I'm a hobbyist in the field, but I concur and fell into that trap. I wanted to i...

warangal · on April 13, 2023

I think, it is really underrated how much faster numpy approach is for low-key workloads like personal images and videos where you would generally have a few K embeddings and it is also possible to hide some latency by sharding and stream results as soon as a shard is done. We work on a similar project[0] to make it easy to index personal images and videos. Before using numpy, we also looked at libraries like Annoy to index the embeddings, but being approximate sometimes such libraries would leave out most-similiar image/frame. For personal data, we found it is better to depend on exact-search rather than an approximate one even if it comes with a speed tradeoff.

[0]: https://github.com/ramanlabs-in/hachi

mft_ · on April 13, 2023

I've been playing with Hachi this afternoon, as it's a more developed version of something I've been hacking around with on and off for a while, and there's little point is duplicating the effort. Thanks for the release - first impressions are very positive!

There are a couple of things I'd like to discuss/suggest, and also FWIW I get "Face Recognition not available" when I try that feature.

Should I use Github, or is there a better way to contact you?
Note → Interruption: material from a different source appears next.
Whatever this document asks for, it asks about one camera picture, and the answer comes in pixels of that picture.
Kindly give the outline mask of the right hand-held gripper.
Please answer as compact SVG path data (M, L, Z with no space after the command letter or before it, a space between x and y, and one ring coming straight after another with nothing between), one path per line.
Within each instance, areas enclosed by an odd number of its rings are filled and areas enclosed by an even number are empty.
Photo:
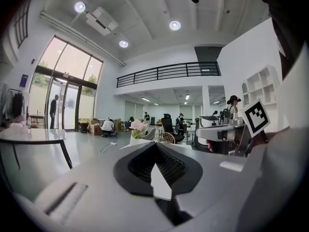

warangal · on April 13, 2023

Hey, thanks for checking it out. We also started working on it for personal reasons. Any suggestion or feedback is welcome, you can contact me directly at anubhav@ramanlabs.in .

Some features like Face-recognition and improved video-search are available as premium features for now but working on to let users preview those features through a demo.

disqard · on April 13, 2023

Thank you for building and sharing this!

Have you tested this on a large photo/video collection? How does it perform with (say) 20k images?

Excited to try this out for my own needs, as long as it can handle real-world usage.